(ABOUT THIS EXERCISE) Restate word for word the lines beginning with the one that contains "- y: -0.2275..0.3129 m" and ending at the bottom of the records below, both included.

Data entries:
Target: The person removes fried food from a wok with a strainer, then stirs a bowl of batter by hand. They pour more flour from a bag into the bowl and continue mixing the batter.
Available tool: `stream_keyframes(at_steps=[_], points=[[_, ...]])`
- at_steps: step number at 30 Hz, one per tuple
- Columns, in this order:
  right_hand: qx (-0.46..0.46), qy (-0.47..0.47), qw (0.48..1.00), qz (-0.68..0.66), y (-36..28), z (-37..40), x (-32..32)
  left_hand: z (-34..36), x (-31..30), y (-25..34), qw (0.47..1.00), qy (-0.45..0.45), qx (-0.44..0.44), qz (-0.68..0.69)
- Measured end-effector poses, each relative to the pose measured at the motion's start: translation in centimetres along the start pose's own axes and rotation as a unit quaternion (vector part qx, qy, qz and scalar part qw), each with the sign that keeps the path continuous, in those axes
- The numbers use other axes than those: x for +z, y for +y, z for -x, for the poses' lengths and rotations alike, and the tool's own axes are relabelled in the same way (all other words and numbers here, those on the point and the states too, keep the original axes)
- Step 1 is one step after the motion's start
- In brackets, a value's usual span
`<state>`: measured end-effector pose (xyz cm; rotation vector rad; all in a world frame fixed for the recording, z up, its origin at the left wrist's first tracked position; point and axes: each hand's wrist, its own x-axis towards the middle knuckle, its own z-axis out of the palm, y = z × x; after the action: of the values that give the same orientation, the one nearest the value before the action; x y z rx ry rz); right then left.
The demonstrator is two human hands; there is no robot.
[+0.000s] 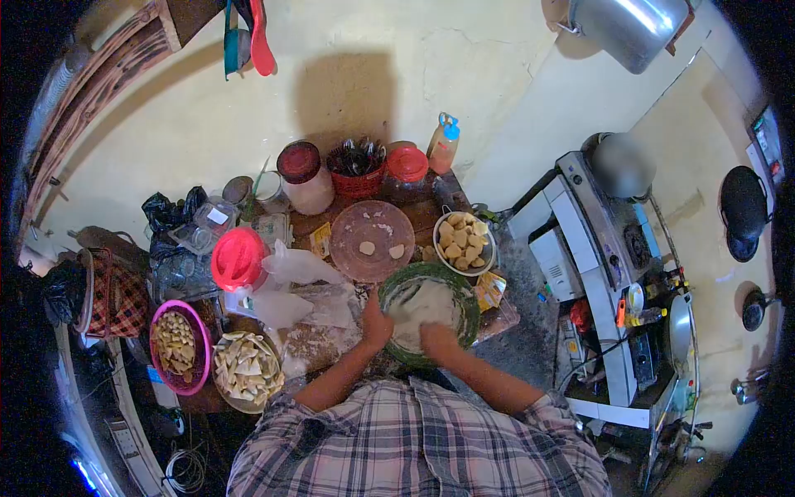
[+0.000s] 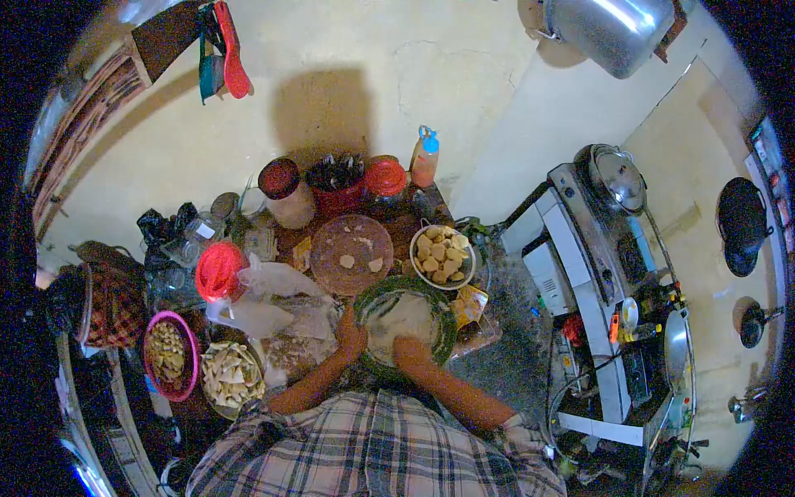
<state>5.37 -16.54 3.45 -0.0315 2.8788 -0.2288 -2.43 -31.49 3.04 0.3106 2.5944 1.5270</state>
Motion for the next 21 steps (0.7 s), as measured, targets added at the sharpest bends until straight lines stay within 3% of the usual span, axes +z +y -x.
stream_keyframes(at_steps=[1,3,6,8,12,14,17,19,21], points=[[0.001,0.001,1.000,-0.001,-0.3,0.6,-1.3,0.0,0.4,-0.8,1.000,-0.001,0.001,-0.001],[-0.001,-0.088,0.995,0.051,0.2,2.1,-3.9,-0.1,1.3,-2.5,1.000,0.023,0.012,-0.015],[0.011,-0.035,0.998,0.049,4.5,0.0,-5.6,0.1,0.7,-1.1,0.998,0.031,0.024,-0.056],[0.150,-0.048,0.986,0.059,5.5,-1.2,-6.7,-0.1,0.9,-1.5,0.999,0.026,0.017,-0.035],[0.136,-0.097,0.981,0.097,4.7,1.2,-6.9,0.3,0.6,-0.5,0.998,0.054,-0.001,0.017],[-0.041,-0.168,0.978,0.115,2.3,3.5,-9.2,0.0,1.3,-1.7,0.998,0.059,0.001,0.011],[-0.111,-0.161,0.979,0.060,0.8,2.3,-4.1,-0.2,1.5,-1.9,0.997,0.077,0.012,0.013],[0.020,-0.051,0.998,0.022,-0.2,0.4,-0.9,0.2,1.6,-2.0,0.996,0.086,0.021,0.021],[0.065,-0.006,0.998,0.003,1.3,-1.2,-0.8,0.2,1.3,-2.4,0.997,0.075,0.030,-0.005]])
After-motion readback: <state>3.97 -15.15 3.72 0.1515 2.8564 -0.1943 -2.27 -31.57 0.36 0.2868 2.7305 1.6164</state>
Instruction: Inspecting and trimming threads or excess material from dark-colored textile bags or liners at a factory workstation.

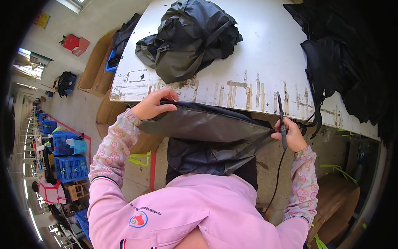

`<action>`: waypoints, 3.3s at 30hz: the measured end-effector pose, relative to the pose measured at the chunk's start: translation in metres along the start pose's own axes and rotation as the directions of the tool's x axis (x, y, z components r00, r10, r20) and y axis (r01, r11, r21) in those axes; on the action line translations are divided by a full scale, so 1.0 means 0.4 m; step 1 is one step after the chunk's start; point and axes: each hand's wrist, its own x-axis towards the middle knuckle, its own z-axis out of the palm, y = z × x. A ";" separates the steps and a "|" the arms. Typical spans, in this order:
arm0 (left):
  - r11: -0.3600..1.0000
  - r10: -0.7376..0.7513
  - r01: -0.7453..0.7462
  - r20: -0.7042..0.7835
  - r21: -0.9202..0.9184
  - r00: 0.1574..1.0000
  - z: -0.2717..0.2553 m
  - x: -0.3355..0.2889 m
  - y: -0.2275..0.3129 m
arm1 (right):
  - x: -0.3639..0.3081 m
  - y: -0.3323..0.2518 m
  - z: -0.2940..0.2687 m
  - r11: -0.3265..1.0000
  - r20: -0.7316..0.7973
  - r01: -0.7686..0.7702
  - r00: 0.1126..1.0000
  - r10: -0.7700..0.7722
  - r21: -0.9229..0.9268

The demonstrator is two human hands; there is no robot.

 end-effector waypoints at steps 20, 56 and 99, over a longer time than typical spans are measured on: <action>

(REPLY)
  - y: -0.2275..0.3129 m
arm1 (right):
  - x: -0.3639..0.3081 m
  - y: -0.3323..0.2518 m
  - z: -0.2940..0.2687 m
  - r11: -0.3265..1.0000
  - r20: -0.7316..0.7973
  - r01: -0.7686..0.7702
  - r00: 0.1126..1.0000
  - r10: -0.7700..0.7722
  - r21: -0.9229..0.9268

The demonstrator is two human hands; there is no robot.

 end-effector waypoints at steps 20, 56 and 99, over a longer time than typical spans are measured on: <action>

No other output is expected for this exercise.